» **Exercise description**: The lines below that include the word "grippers" are to be reported.

(Beginning of Data section)

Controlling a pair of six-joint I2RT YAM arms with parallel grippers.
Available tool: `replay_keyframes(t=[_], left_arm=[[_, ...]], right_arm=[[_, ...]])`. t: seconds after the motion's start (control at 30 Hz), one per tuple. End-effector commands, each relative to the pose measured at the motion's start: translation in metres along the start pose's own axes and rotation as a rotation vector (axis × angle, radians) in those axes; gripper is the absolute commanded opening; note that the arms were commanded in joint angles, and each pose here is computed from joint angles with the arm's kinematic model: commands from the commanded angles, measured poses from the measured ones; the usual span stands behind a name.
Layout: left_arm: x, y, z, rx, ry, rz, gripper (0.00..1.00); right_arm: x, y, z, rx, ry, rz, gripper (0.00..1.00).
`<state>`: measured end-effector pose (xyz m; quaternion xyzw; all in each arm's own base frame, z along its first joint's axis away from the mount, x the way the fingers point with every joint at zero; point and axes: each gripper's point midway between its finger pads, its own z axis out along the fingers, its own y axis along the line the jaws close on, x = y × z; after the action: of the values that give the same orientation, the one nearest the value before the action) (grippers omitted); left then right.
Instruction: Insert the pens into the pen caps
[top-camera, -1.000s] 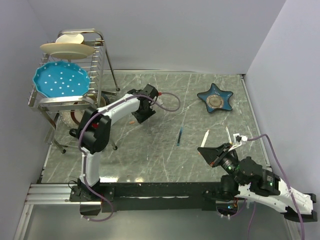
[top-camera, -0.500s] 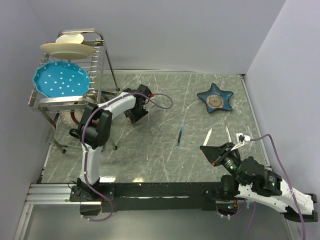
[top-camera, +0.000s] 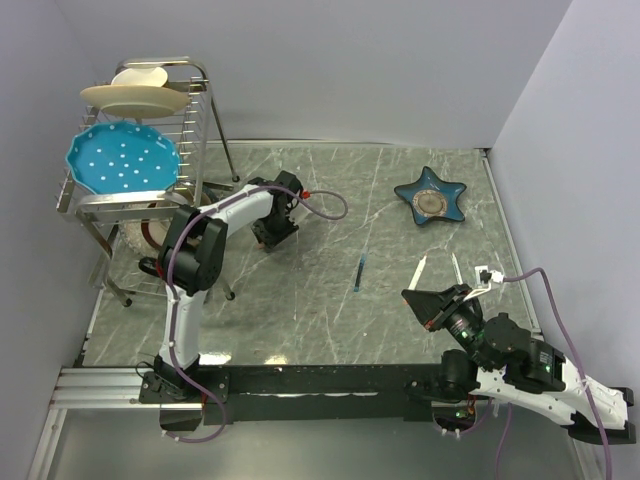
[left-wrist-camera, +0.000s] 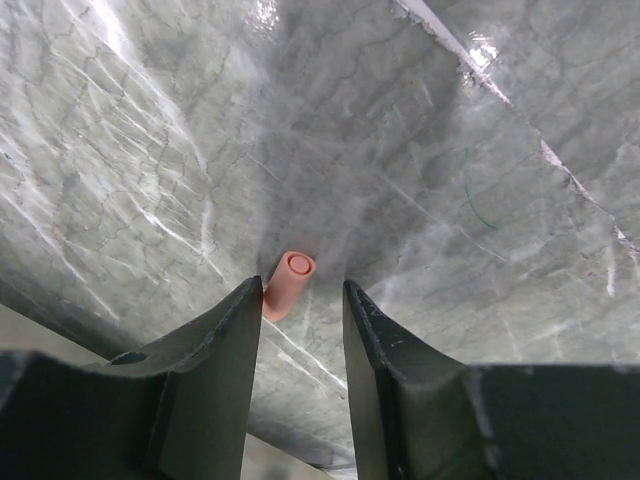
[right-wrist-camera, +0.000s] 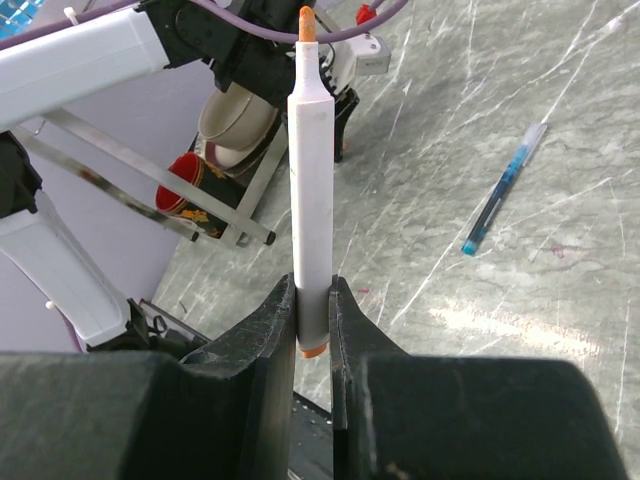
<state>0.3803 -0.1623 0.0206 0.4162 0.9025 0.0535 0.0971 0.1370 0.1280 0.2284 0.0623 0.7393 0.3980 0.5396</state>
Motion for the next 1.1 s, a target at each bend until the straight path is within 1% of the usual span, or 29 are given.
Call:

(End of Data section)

» **Task solution**:
Controlling a pair of six-joint I2RT YAM arms with parallel grippers.
`<state>`: measured end-effector pose (xyz m; quaternion xyzw; all in each arm's own base frame, z along its first joint's axis away from the mount, x the way the fingers point with every joint at zero; point and axes: each gripper's point midway between its finger pads, its own z axis out along the fingers, its own y axis along the line the jaws close on, x = y × z; after the action: of the values that give the same orientation, the one nearest the value before the action) (grippers omitted); left then right.

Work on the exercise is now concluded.